Test argini gonfiabili, soddisfatto il Presidente Rossi: ‘siamo un esempio per tutti’

Test argini gonfiabili, soddisfatto il Presidente Rossi: ‘siamo un esempio per tutti’

10342458_1547814158827410_1492229827623730001_nFIRENZE – Questa mattina sono stati avviati i test per verificare l’efficacia degli argini gonfiabili, nuove strutture mobili di protezione temporanea di pronto intervento da utilizzare per la messa in sicurezza del centro della città in caso di rischio alluvione. Gli argini mobili verranno impiegati – quando necessario – in attesa che siano conclusi gli interventi prioritari e strategici a monte dell’Arno.

L’esercitazione-simulazione è stata organizzata dalla Regione Toscana assieme alla Protezione civile e in collaborazione con il Comune di Firenze, e si sta svolgendo in un tratto del lungarno zona Varlungo. La prova serve a testare la capacità degli argini gonfiabili di fronteggiare un tipo di alluvione con tempi di ritorno di 200 anni: un evento che non si discosterebbe molto da quello – tragico – che colpì Firenze nel 1966.

L’operazione, per la quale è stato creato l’hashtag #proteggereFirenze, si sta svolgendo tra via De Andrè, via di Varlungo e via Gobetti, all’altezza dell’Obihall. La prima fase, fra le 7 e le 10, si è conclusa con la preparazione e la partenza dei 6 camion incaricati del trasporto dei materiali sul posto. Da quel momento si è proceduto con il montaggio degli argini gonfiabili lungo la sponda dell’Arno.

Ai test ha assistito anche il presidente della Regione Enrico Rossi, il sindaco Dario Nardella ed Erasmo D’Angelis, responsabile della struttura di missione contro il dissesto idrogeologico e lo sviluppo delle risorse idriche. In questi minuti si sta svolgendo un incontro con la stampa per commentare quanto emerso dal lavoro di stamani.

La prima vera svolta delle attività di messa in sicurezza dell’Arno è arrivata con la Legge regionale 35, dopo l’abbassamento delle platee di Ponte Vecchio negli anni ’70. Grazie a questi accorgimenti, se dovesse ripresentarsi un evento simile a quello del ’66,  esonderebbero non più di 5-6 milioni di metri cubi di acqua, mentre nel 1966 ne fuoriuscirono circa 70 milioni, come riportato nel Piano stralcio Rischio Idraulico Dpcm 5/11/1999.

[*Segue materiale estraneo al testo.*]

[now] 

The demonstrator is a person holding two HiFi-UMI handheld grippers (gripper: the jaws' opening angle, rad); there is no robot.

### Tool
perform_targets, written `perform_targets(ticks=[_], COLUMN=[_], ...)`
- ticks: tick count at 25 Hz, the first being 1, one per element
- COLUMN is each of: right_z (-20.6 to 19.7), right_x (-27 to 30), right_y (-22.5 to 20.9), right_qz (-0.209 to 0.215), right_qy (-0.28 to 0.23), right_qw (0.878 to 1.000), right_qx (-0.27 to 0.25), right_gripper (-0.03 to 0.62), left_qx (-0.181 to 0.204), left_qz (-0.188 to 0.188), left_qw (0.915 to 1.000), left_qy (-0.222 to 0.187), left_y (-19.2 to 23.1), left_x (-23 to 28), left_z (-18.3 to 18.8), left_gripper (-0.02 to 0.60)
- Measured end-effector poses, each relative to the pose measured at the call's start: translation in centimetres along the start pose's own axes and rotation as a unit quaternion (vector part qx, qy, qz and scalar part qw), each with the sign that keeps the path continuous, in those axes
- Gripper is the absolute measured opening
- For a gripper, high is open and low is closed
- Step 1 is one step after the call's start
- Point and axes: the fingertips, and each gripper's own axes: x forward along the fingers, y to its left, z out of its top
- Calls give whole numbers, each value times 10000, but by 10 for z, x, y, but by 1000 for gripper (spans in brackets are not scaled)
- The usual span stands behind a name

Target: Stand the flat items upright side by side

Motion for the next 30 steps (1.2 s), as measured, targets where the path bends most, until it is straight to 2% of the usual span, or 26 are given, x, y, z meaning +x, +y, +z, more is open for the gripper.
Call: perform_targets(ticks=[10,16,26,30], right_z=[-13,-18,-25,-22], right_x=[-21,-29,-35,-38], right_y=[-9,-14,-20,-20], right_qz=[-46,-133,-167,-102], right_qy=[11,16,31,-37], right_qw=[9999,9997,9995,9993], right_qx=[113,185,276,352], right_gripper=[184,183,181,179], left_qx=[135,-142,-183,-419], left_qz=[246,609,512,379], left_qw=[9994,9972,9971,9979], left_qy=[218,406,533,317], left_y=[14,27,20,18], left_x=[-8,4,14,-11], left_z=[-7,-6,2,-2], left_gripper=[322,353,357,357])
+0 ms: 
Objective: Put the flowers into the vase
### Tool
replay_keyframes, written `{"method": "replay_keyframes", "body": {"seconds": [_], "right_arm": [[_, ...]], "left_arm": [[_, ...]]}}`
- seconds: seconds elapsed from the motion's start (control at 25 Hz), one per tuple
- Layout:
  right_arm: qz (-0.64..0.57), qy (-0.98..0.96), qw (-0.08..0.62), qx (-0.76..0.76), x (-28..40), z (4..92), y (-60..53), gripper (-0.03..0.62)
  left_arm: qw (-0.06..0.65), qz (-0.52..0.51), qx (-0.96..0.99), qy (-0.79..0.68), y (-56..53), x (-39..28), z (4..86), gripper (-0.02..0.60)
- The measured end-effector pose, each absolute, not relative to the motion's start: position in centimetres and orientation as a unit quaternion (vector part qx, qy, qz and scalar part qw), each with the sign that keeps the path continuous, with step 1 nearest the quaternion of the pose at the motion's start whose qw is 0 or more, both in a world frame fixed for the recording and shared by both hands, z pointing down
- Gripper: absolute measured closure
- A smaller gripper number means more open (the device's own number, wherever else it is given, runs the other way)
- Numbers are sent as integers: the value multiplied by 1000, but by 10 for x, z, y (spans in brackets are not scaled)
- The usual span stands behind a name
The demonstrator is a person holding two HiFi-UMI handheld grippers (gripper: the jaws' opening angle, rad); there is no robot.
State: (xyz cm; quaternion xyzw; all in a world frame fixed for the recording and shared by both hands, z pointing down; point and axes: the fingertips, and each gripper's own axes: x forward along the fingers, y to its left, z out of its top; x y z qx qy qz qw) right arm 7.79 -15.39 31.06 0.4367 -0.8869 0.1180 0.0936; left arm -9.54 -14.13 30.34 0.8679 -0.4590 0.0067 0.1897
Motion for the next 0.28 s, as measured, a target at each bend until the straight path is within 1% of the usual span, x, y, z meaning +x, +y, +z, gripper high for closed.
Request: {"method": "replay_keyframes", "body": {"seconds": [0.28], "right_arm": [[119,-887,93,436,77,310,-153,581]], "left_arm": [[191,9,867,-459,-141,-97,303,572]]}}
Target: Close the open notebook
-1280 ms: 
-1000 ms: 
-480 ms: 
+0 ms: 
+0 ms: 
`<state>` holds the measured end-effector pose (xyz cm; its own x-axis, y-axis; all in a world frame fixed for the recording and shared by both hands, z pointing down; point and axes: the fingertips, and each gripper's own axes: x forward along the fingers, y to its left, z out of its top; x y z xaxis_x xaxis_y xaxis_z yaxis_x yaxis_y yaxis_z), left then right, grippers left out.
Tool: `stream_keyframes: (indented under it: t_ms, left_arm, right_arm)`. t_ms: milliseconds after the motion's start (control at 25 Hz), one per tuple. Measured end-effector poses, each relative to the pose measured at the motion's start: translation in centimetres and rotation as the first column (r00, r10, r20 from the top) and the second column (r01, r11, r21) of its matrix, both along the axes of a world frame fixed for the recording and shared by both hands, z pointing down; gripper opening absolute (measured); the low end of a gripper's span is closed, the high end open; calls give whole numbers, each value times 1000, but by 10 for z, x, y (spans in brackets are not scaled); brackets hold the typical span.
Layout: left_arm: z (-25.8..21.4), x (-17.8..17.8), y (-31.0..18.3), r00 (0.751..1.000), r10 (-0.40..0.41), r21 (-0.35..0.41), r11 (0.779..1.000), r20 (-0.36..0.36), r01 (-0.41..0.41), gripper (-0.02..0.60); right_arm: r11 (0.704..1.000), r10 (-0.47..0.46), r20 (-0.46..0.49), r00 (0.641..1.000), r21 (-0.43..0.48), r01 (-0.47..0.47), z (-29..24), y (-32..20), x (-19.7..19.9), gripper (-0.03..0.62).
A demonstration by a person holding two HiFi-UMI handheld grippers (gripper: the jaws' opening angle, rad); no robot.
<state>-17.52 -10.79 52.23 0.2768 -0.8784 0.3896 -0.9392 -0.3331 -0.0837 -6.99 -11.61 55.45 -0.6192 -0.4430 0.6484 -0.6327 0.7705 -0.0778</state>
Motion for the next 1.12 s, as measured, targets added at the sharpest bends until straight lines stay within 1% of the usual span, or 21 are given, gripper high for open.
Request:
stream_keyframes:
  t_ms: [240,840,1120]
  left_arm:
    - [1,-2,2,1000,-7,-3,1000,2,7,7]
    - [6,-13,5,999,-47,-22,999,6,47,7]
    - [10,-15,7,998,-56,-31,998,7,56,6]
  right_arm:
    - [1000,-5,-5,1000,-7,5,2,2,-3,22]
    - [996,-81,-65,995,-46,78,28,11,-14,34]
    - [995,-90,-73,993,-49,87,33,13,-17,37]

La capacità del fiume a Ponte Vecchio, che rappresenta il punto più critico, nel 1966 era di 2500 metri cubi al secondo. Oggi – nello stesso punto – la capacità è aumentata a circa 3300. La massima altezza d’acqua sopra i parapetti all’altezza della Biblioteca nazionale è di circa 1 metro.

Attraverso la Legge 35, è stato possibile riprendere alcuni interventi importanti, come le casse di espansione di Figline o quella dei Renai, che cambiano decisamente lo scenario e che – entro il 2020 – consentiranno di ridurre sensibilmente il rischio su Firenze e sulle città a valle del capoluogo. Lo Stato, da parte sua, si è preso l’impegno di trovare le risorse per gli interventi che non hanno ancora copertura finanziaria, come il terzo lotto della cassa di Figline e la diga di Levane.

In una nota Facebook, il Presidente Enrico Rossi, esprimendosi a riguardo dei test di stamane, ha dichiarato che “La Toscana è la regione più pianificata e vincolata d’Italia e per questo riceverà 141 milioni per la città metropolitana. Siamo un modello per tutti. Noi troviamo soluzioni e gli altri fanno il copia e incolla. Grazie di cuore ai volontari e alla Protezione Civile”.